Which is not to say, of course, that the raw material of members, councillors and candidates does not matter a great deal. The Conservative parliamentary party is expected to look very different after the next election and there has been justifiable interest, from supporters and opponents alike, as to how this group of men and women will be composed. Conservative Home has conducted a survey amongst the most likely new Tory MPs and has examined its findings over the course of the week. Fair Deal and O’Neill both spotted a headline on the website which is both misleading and eye-catching. Unionist Lite has already deconstructed the flawed thinking which led ConHome to describe its survey respondents as ‘barely unionist’.

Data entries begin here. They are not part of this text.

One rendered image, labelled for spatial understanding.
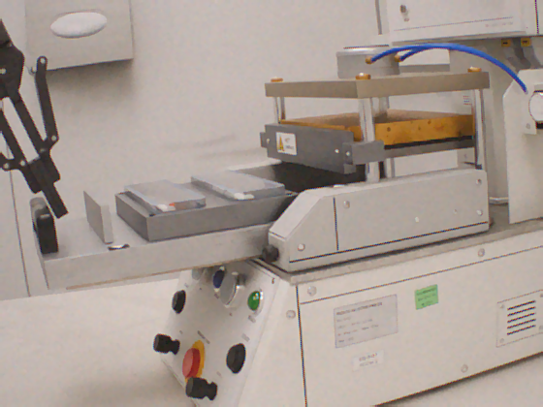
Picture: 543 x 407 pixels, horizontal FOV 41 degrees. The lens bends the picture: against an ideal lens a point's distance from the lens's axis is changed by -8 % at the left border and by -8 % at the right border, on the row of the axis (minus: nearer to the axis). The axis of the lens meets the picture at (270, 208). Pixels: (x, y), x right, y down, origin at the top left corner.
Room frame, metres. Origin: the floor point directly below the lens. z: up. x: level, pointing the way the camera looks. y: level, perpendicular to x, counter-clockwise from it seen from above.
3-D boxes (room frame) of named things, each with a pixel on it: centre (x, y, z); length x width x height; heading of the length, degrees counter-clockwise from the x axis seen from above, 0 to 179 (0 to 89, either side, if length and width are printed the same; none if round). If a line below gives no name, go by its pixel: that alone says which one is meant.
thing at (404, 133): (0.94, -0.14, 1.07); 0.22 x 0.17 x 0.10; 20
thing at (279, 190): (0.88, 0.04, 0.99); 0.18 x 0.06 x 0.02; 20
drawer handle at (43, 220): (0.80, 0.25, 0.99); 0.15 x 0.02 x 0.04; 20
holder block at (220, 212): (0.87, 0.08, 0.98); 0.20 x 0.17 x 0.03; 20
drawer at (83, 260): (0.85, 0.12, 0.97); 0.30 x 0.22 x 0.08; 110
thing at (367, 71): (0.94, -0.17, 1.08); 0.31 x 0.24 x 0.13; 20
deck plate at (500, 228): (0.96, -0.17, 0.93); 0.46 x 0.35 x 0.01; 110
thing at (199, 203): (0.85, 0.12, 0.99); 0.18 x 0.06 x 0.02; 20
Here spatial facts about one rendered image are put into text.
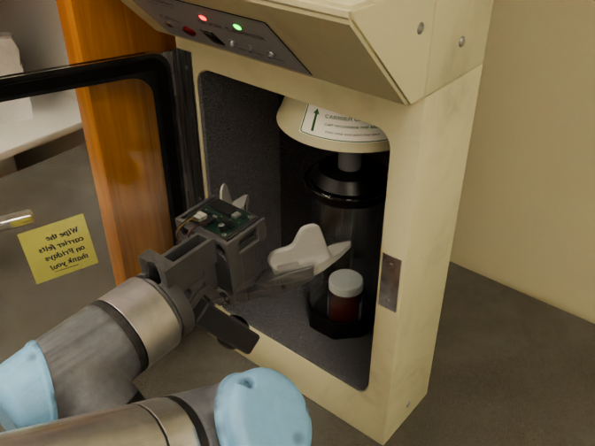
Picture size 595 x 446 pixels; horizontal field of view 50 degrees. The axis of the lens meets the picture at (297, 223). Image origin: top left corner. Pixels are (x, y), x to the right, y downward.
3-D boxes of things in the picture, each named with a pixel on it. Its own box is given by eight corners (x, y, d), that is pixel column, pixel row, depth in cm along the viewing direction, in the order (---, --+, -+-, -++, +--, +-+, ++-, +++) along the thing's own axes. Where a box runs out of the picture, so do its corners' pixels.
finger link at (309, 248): (359, 223, 62) (267, 240, 60) (359, 269, 65) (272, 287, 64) (350, 205, 64) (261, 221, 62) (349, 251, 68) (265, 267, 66)
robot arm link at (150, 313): (155, 384, 55) (99, 342, 60) (194, 353, 58) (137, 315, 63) (139, 323, 51) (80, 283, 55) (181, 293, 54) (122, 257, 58)
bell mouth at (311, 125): (336, 77, 83) (338, 35, 80) (459, 113, 74) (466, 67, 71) (243, 122, 72) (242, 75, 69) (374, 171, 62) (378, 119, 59)
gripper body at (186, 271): (272, 216, 60) (177, 283, 53) (277, 283, 65) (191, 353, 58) (216, 189, 64) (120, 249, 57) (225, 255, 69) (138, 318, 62)
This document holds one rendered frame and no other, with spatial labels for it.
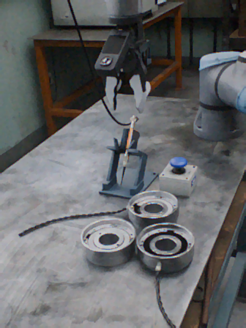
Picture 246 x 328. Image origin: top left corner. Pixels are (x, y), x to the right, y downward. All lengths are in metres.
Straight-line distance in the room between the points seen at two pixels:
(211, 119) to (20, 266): 0.68
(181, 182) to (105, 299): 0.35
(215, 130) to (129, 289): 0.63
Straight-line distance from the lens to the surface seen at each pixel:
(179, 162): 1.01
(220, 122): 1.28
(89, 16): 3.14
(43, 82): 3.18
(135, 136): 1.05
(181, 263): 0.81
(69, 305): 0.78
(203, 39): 4.93
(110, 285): 0.80
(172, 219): 0.91
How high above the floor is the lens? 1.34
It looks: 27 degrees down
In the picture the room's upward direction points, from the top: 5 degrees counter-clockwise
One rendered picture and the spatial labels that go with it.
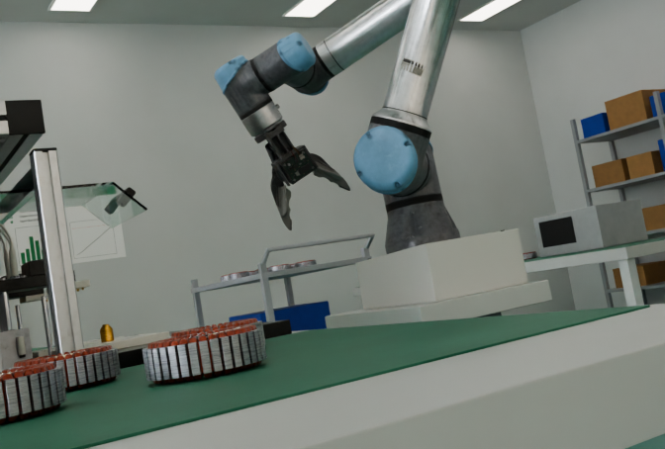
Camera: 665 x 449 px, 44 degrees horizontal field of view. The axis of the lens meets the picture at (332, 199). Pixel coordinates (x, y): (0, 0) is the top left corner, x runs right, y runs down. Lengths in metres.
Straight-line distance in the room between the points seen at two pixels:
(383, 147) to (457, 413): 1.08
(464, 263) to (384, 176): 0.23
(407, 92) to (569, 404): 1.09
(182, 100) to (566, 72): 4.29
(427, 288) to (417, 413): 1.11
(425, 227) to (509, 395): 1.16
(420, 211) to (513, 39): 8.25
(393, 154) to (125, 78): 5.90
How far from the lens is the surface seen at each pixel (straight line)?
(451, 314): 1.47
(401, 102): 1.50
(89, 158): 6.99
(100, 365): 0.90
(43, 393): 0.70
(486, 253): 1.58
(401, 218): 1.60
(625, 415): 0.49
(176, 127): 7.28
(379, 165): 1.47
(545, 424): 0.45
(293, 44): 1.59
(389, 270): 1.58
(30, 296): 1.54
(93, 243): 6.88
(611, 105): 8.31
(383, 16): 1.69
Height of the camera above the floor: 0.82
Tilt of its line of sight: 6 degrees up
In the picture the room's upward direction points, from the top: 10 degrees counter-clockwise
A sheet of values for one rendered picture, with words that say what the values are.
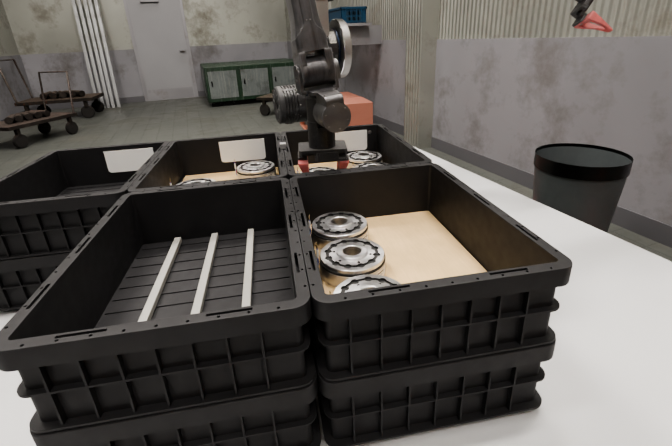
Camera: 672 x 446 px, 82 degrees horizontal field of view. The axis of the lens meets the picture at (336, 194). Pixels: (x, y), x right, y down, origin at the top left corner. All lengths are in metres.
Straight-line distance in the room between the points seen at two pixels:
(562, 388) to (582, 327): 0.15
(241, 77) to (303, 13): 7.27
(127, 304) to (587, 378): 0.68
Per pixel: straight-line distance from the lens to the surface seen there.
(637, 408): 0.72
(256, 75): 8.08
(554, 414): 0.66
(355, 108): 4.78
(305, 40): 0.78
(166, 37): 9.82
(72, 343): 0.45
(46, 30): 10.18
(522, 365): 0.57
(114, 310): 0.66
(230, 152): 1.15
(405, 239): 0.72
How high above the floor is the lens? 1.18
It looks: 22 degrees down
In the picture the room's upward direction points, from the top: 3 degrees counter-clockwise
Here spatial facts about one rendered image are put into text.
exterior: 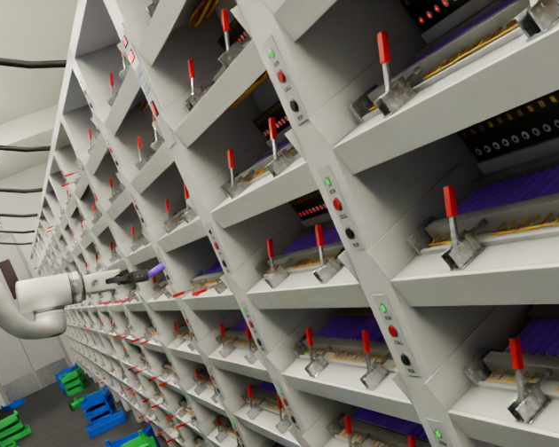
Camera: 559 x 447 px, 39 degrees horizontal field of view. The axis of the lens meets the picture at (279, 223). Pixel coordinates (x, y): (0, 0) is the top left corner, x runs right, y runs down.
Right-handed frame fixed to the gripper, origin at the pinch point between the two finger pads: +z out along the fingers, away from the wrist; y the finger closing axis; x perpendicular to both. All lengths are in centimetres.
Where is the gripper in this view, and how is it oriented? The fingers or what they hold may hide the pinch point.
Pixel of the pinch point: (139, 276)
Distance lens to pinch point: 214.7
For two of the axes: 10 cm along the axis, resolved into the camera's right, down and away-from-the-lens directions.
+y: -3.3, 1.2, 9.4
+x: 1.8, 9.8, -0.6
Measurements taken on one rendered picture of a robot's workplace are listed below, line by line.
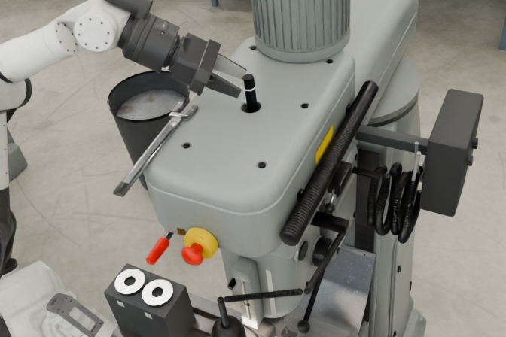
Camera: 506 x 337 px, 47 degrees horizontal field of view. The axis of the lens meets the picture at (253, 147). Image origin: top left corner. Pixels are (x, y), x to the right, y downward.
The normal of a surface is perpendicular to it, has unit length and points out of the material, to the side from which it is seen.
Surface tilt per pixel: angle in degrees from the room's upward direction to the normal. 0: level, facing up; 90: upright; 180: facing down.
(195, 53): 30
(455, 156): 90
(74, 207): 0
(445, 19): 0
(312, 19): 90
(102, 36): 81
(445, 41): 0
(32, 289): 58
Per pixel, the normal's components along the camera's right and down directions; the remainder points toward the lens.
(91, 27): -0.06, 0.54
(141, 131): -0.11, 0.71
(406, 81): -0.10, -0.75
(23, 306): 0.77, -0.33
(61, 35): 0.91, -0.33
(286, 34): -0.39, 0.64
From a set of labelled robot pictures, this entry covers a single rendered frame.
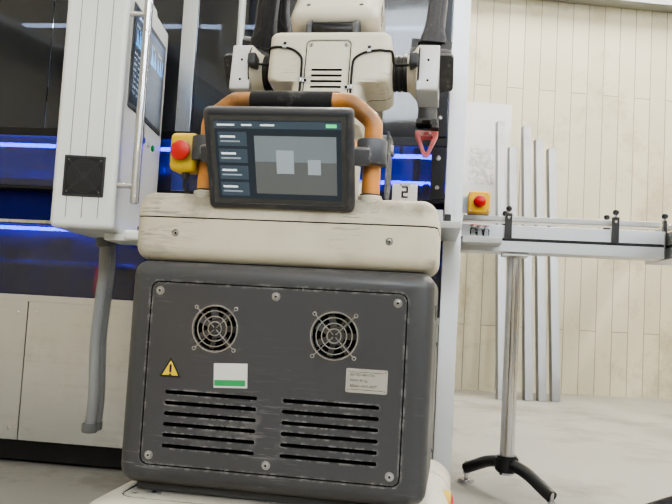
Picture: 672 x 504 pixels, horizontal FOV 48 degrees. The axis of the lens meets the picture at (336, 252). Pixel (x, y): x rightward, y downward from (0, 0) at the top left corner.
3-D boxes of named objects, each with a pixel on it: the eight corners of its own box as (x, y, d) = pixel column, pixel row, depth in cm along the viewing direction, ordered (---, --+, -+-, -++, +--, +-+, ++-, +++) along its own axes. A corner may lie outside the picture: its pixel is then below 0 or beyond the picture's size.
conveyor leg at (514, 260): (491, 470, 266) (500, 253, 271) (517, 472, 265) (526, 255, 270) (493, 476, 257) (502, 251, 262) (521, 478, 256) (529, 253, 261)
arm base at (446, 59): (401, 55, 174) (453, 55, 172) (404, 44, 181) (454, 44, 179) (401, 91, 179) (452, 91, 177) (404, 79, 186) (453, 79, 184)
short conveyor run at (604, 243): (459, 249, 261) (461, 204, 262) (457, 252, 276) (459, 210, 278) (666, 258, 252) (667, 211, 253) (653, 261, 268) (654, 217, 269)
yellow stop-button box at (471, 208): (467, 214, 259) (467, 194, 260) (488, 215, 258) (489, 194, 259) (468, 212, 252) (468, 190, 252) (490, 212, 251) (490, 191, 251)
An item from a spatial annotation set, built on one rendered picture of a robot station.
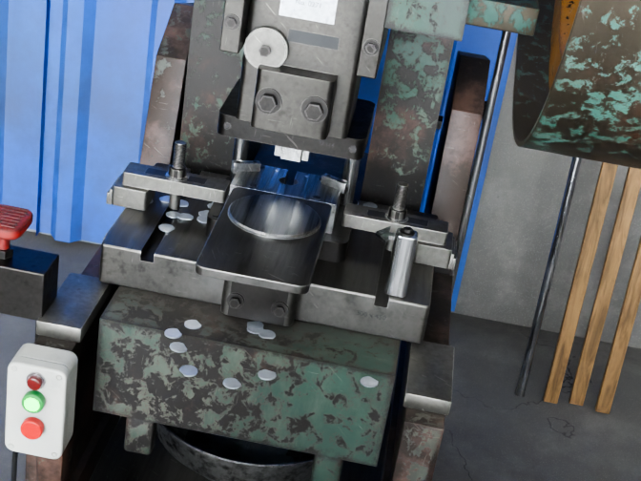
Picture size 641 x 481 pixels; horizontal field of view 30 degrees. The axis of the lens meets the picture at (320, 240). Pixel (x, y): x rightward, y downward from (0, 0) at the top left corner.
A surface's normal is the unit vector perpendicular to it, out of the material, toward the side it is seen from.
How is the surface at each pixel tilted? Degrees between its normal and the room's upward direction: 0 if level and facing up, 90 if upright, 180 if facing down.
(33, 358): 0
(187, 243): 0
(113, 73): 90
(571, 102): 130
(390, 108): 90
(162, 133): 73
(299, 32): 90
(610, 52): 119
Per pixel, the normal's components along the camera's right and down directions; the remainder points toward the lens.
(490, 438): 0.15, -0.88
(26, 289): -0.13, 0.43
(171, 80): -0.08, 0.15
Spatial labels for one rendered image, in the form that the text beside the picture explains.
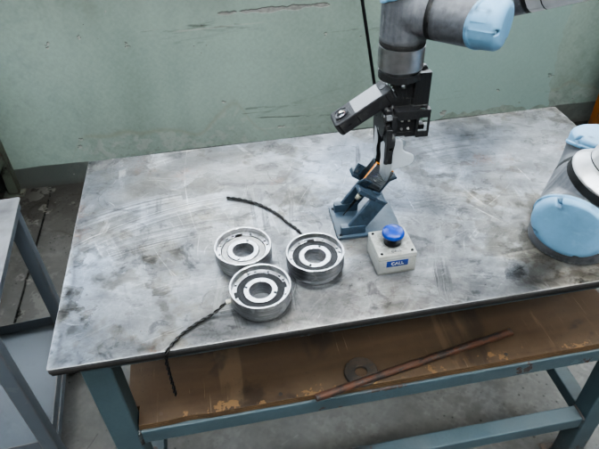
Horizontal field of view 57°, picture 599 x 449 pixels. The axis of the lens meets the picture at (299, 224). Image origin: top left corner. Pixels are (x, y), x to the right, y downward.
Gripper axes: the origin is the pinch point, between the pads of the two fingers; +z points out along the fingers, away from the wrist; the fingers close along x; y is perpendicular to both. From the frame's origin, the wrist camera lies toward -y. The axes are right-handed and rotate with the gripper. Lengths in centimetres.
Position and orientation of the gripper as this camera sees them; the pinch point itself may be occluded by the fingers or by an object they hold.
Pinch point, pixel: (380, 169)
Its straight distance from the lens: 104.8
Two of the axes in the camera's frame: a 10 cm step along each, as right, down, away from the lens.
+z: 0.3, 7.7, 6.4
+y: 9.9, -1.1, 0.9
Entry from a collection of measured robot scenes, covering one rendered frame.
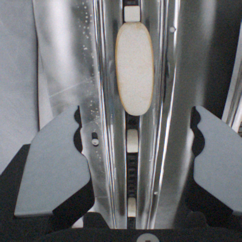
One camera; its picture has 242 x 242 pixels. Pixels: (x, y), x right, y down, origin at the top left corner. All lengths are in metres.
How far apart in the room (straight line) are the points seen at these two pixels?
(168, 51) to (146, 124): 0.09
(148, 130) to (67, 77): 0.11
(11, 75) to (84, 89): 0.12
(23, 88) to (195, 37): 0.22
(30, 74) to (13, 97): 0.05
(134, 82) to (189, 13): 0.10
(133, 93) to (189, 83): 0.08
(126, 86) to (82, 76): 0.04
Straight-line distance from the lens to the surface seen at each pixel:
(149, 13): 0.19
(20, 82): 0.27
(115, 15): 0.19
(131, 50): 0.18
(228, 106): 0.21
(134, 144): 0.22
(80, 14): 0.18
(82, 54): 0.19
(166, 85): 0.19
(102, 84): 0.19
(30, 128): 0.30
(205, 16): 0.24
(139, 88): 0.19
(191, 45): 0.23
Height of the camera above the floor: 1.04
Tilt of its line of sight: 59 degrees down
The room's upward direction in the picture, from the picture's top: 176 degrees counter-clockwise
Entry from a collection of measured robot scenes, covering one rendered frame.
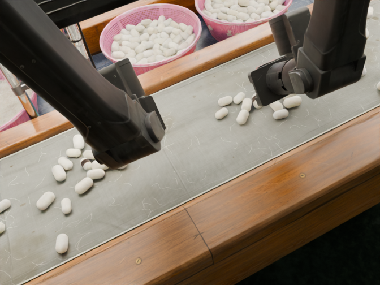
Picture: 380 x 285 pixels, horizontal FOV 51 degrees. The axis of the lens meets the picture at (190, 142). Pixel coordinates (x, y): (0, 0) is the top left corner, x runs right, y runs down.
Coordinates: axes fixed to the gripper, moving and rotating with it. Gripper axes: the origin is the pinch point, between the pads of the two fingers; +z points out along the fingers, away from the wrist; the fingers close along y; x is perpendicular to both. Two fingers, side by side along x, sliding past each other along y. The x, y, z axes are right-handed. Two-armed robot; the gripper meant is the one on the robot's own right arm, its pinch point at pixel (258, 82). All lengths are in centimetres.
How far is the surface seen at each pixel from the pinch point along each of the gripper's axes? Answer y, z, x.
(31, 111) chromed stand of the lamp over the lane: 43.0, 20.0, -12.7
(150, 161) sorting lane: 25.5, 4.4, 5.8
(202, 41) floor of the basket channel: -5.3, 36.8, -13.4
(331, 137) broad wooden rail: -5.6, -8.7, 13.9
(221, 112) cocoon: 7.7, 5.2, 3.1
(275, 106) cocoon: -2.2, 1.6, 6.1
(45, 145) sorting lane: 43.2, 17.0, -5.0
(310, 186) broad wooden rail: 4.3, -13.9, 18.3
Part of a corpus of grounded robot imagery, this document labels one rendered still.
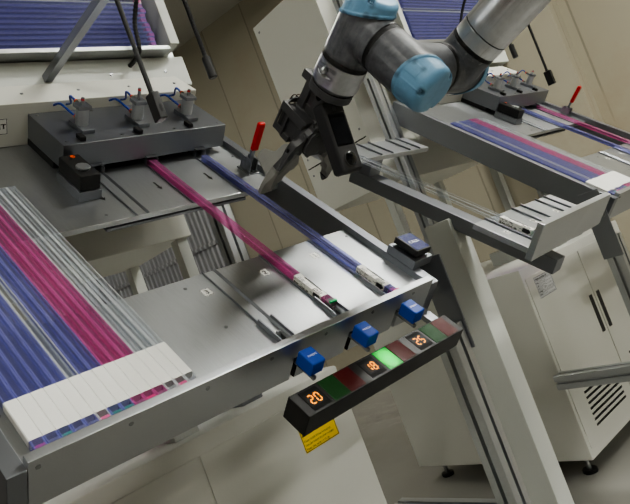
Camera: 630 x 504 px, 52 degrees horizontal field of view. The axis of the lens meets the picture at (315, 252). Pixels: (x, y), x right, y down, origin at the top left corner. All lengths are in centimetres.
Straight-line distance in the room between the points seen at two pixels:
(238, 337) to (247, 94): 418
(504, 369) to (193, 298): 67
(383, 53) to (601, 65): 312
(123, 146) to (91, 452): 64
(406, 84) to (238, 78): 417
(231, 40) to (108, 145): 394
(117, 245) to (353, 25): 78
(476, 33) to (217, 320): 54
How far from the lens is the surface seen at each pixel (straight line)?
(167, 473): 111
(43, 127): 123
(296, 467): 124
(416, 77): 90
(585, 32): 403
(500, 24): 99
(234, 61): 507
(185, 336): 86
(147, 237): 153
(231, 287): 96
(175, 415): 78
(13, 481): 70
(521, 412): 137
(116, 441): 75
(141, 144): 124
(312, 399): 83
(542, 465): 140
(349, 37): 96
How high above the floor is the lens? 79
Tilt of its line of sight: 2 degrees up
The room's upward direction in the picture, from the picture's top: 21 degrees counter-clockwise
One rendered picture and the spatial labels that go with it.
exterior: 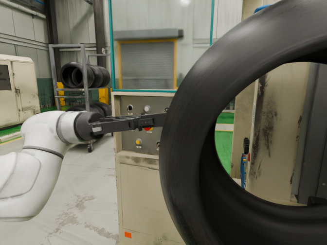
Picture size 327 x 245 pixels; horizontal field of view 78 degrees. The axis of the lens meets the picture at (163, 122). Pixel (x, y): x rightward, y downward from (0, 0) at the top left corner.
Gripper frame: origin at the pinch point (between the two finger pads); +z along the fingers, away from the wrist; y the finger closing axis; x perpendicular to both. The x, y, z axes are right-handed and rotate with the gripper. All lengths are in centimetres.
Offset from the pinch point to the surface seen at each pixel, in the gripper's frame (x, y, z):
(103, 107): 13, 329, -260
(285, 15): -13.7, -10.9, 24.6
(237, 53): -10.1, -11.7, 18.6
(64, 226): 105, 79, -141
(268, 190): 31.1, 26.0, 25.2
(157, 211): 63, 55, -31
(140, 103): -1, 60, -34
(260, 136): 12.5, 26.1, 23.9

I’m confident that the Conservative parliamentary party will be strongly pro-Union by inclination after the next election. Most importantly, it will comprise a group of men and women which has committed itself to unionist aims in its manifesto. By rhetoric and action David Cameron has shown himself to be the most engaged and active unionist to lead a national party in many years. Apart from his efforts to build unionist alliances and boost unionist morale across the United Kingdom, strengthening the Union is at the centre of Conservative policy considerations, under Cameron’s tutelage. Unlike Gordon Brown, whose unionism often manifests itself in rather abstract form, the Tory leader gives every sign of thinking about the Union at a much more instinctive level. Whether his policies on Scotland and Northern Ireland play out as he anticipates remains to be seen, but only the most cynical commentator would suggest that, at their heart, lies anything other than a sincere attempt to stabilise the United Kingdom.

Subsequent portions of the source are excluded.